Hombres en los cincuenta
Los colegios religiosos marcaron las primeras ideas respecto a las mujeres de muchos ‘babyboomers’

Aunque yo no lo ejerza, formo parte de la generación a la que pertenecen aquellos que están ahora en el poder. Podríamos definirla por los nacidos entre 1956 y 1966, más o menos, cincuentones en general o babyboomers a la española. Por eso creo que puede tener algún interés para este medio contar cómo fue nuestra educación sentimental, especialmente en relación con las mujeres. Lo malo es que solo puedo contarlo desde un punto vista, el mío, y quizás no sea yo muy representativo de mi generación.
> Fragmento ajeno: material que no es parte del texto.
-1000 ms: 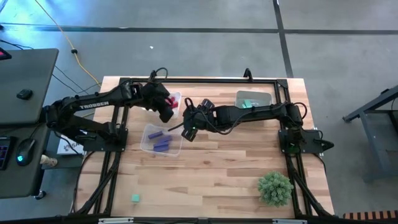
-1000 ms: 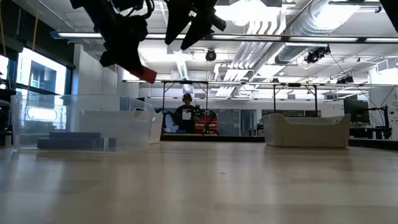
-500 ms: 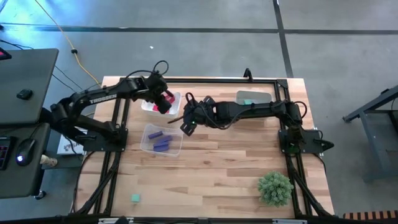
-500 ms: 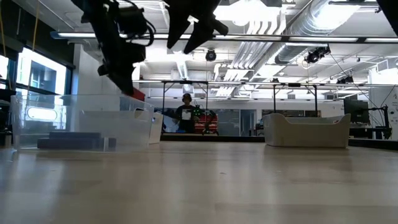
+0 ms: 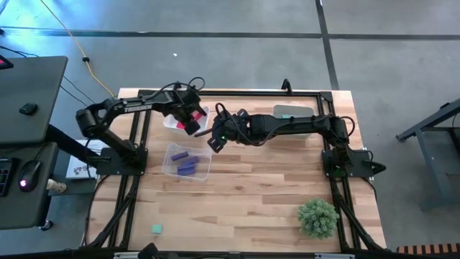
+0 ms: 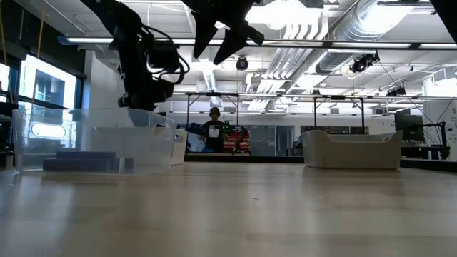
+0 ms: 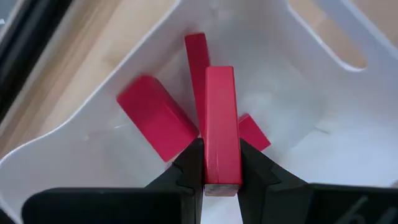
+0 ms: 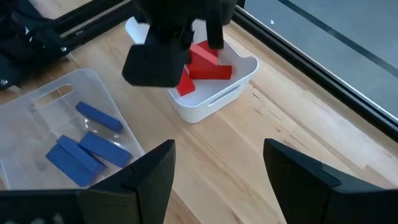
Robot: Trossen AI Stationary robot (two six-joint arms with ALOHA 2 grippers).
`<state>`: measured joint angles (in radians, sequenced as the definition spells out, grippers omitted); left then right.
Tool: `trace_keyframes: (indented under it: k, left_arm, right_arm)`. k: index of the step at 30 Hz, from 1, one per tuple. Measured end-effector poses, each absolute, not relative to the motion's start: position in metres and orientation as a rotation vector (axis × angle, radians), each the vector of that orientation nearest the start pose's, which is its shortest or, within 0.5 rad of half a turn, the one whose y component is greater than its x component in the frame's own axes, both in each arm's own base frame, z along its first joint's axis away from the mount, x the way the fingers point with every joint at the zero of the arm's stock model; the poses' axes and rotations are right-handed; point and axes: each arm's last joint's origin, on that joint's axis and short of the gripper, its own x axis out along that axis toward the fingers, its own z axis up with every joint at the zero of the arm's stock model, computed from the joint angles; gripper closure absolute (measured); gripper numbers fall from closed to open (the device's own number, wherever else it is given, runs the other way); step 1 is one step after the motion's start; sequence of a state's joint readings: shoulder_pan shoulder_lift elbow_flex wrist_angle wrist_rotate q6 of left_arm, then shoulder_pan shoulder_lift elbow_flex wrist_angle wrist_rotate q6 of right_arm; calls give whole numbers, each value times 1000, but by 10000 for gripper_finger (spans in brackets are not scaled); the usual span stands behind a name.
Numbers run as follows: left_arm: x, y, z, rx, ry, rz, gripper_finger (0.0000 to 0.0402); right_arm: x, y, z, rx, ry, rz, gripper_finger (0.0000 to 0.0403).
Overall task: Sort & place blocks by color
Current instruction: Put the red block into the white bin
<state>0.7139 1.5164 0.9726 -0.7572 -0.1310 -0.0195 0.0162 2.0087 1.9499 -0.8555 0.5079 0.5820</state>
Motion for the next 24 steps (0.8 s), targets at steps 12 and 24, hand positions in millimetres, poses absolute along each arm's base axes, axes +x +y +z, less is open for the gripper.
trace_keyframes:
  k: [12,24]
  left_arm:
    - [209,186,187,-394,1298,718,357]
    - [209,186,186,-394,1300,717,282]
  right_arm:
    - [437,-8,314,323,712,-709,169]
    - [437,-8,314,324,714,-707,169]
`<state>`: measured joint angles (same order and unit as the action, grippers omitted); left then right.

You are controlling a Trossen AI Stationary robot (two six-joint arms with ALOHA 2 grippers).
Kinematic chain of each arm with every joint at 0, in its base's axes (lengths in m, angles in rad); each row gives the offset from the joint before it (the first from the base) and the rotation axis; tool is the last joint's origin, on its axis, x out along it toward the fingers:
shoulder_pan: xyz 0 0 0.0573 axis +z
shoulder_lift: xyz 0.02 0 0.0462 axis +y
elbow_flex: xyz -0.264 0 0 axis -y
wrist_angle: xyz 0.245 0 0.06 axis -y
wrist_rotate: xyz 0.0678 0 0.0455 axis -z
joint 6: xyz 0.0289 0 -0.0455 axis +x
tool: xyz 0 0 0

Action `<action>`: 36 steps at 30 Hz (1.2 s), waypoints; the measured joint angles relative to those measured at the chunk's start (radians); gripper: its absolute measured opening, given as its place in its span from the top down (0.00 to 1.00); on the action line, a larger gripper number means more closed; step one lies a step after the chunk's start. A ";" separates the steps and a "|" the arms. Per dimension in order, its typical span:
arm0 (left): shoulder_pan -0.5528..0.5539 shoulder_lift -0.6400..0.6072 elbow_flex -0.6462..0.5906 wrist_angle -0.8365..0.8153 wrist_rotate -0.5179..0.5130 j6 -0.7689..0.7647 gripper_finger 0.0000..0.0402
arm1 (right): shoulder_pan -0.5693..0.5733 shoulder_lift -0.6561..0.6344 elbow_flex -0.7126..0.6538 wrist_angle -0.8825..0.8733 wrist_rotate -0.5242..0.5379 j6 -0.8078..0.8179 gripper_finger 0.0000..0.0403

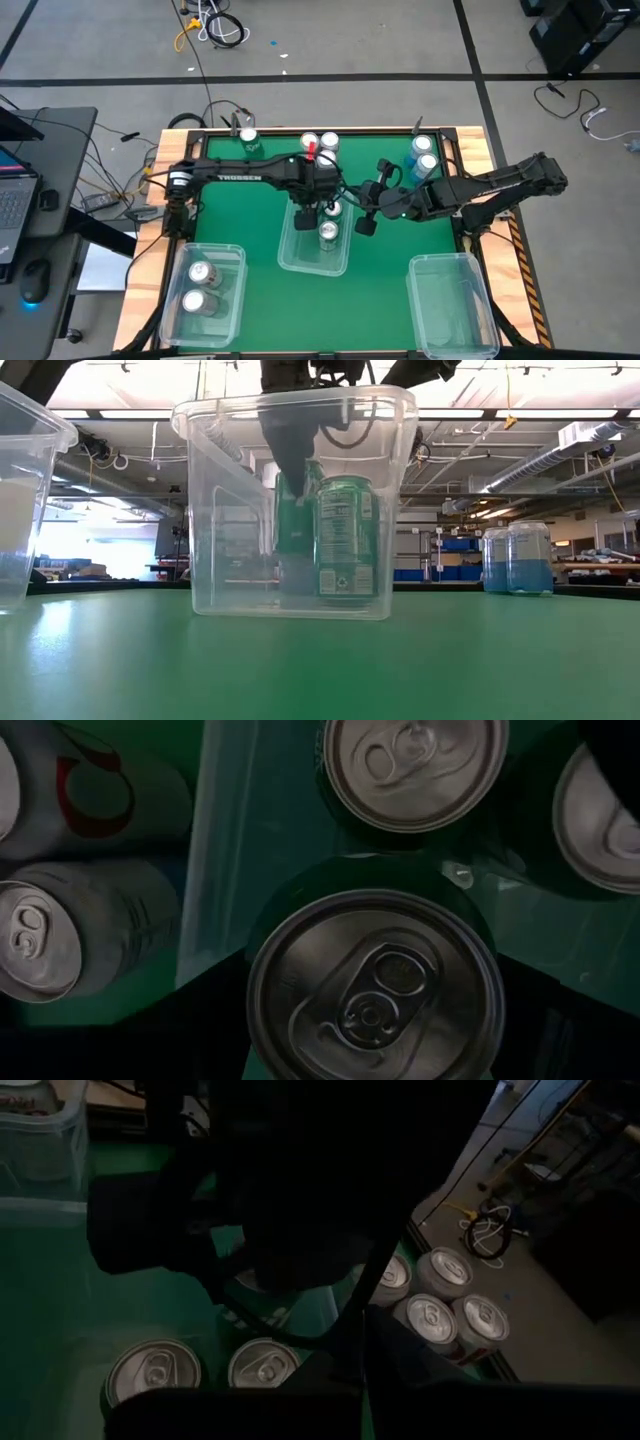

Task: Sort soda cans
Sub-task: Put the green soda can into the top transparent bin

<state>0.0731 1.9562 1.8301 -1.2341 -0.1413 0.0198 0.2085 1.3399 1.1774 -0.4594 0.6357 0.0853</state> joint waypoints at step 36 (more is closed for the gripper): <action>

O sí. En cualquier caso, lo intentaré en sucesivas entregas, las que el tema dé de sí.
1/ El colegio de curas
En un nivel inconsciente, uno es lo que ha aprendido en los años de su primera formación: la infancia y primera adolescencia. Posteriormente podemos variar o crear nuestras ideas e ideales mediante una elaboración intelectual, pero esa huella primera nunca la perderemos, para bien o para mal.
Desde los nueve a los dieciséis años me eduqué en un colegio religioso de un barrio popular (los salesianos de Estrecho, en Madrid). Me imagino que cuando alguien ajeno a ello lee esto último, enseguida se hace una idea preconcebida de qué tipo de educación se trataba y más en relación con las mujeres. Sin embargo, como tantas ideas preconcebidas, es errónea en buena parte. Para empezar, los salesianos siempre han sido una orden bastante pegada a la tierra y al pueblo llano. Para seguir, vivíamos en plena era pos conciliar. Yo no tenía ni idea de qué era eso, como es lógico. Por eso no fue hasta mucho después cuando pude contextualizar recuerdos como que se cantara a Joan Baez en la iglesia, que los hermanos fueran vistos en bares con mujeres y que en el teatro del colegio actuara Rosa León cantando “Al alba” con el Gran Wyoming haciendo el ganso entre bambalinas (sería 1974).
¿Qué me transmitieron en el colegio religioso respecto del misterioso sexo femenino? En mi caso, una superioridad evidente. Me explicaré. Por un lado, estaba María Auxiliadora, la advocación máxima de la orden. La importancia que se le daba era bastante mayor que la dedicada al mismo Jesucristo, aunque suene herético. Segundo, los mensajes de los curas acerca de la futura vida de adultos nos proponían más o menos este planazo: teníamos que mantenernos lo más puros posible para ese ser superior, que aún no conocíamos, pero que nos guiaría por el buen camino y haría de nosotros algo menos inútil para la sociedad. Por tanto, una figura femenina, la esposa, tomaba el relevo de otra, la madre, en la dura tarea de hacer de nosotros hombres de provecho. Y es que, venían a decirnos, éramos una caterva de descerebrados que rozábamos la línea del reino animal, pero por dentro, y no pasaríamos al otro lado hasta que encontrásemos una mujer que nos encauzase. Al margen de roles, los mensajes transmitían la clara superioridad femenina en materia de inteligencia y sensatez.
No es de extrañar que la fiesta anual, en la que nos reunían con las alumnas salesianas del cercano colegio de Villamil, fuera una demostración palmaria de esos estereotipos. En un lado del gran patio nos apretábamos quinientos hotentotes divididos en grupos, intentando dejar patente quién era el más animal de cada uno, mientras en el otro, trescientas chicas disfrutaban entre risitas de esa lamentable demostración de masculinidad.
Otro hecho, muy particular de nuestro colegio, que venía a refrendar en nuestros obtusos cerebros la superioridad femenina, en este caso unida a la de la aristocracia, era la visita anual de la nuestra protectora, la Duquesa de Alba (en la foto). Doña Cayetana era dueña de una panificadora (decían) y un día al año nos reunían en el patio su honor para que ella en persona nos entregara una bolsita con unos cuantos bollos. Creo que solo lo viví una vez, pero recuerdo vivamente a curas y profesores perdiendo el oremus ante tan eximia (todo junto y sin “s”).
Naturalmente, esta superioridad femenina tenía una lectura negativa y es que toda mujer que no hiciese gala de la sensatez y contención sexual que le eran exigibles, pasaba a engrosar automáticamente la categoría de ya se sabe. Excepciones aparte, no es de extrañar que el amor platónico, que se decía, fuera tan habitual en nuestra época. Éramos muchachos acomplejados por nuestras pulsiones sexuales, sintiéndonos indignos de amar a una diosa con coletas y falda tableada que nos había mirado una tarde desde la otra acera, seguramente para intentar ver algo en el escaparate que le estábamos tapando con nuestra cara llena de granos. Algunos superaban rápidamente la situación con una experiencia menos mística. Otros tenían que esperar unos añitos. Pero de eso hablaremos otro día.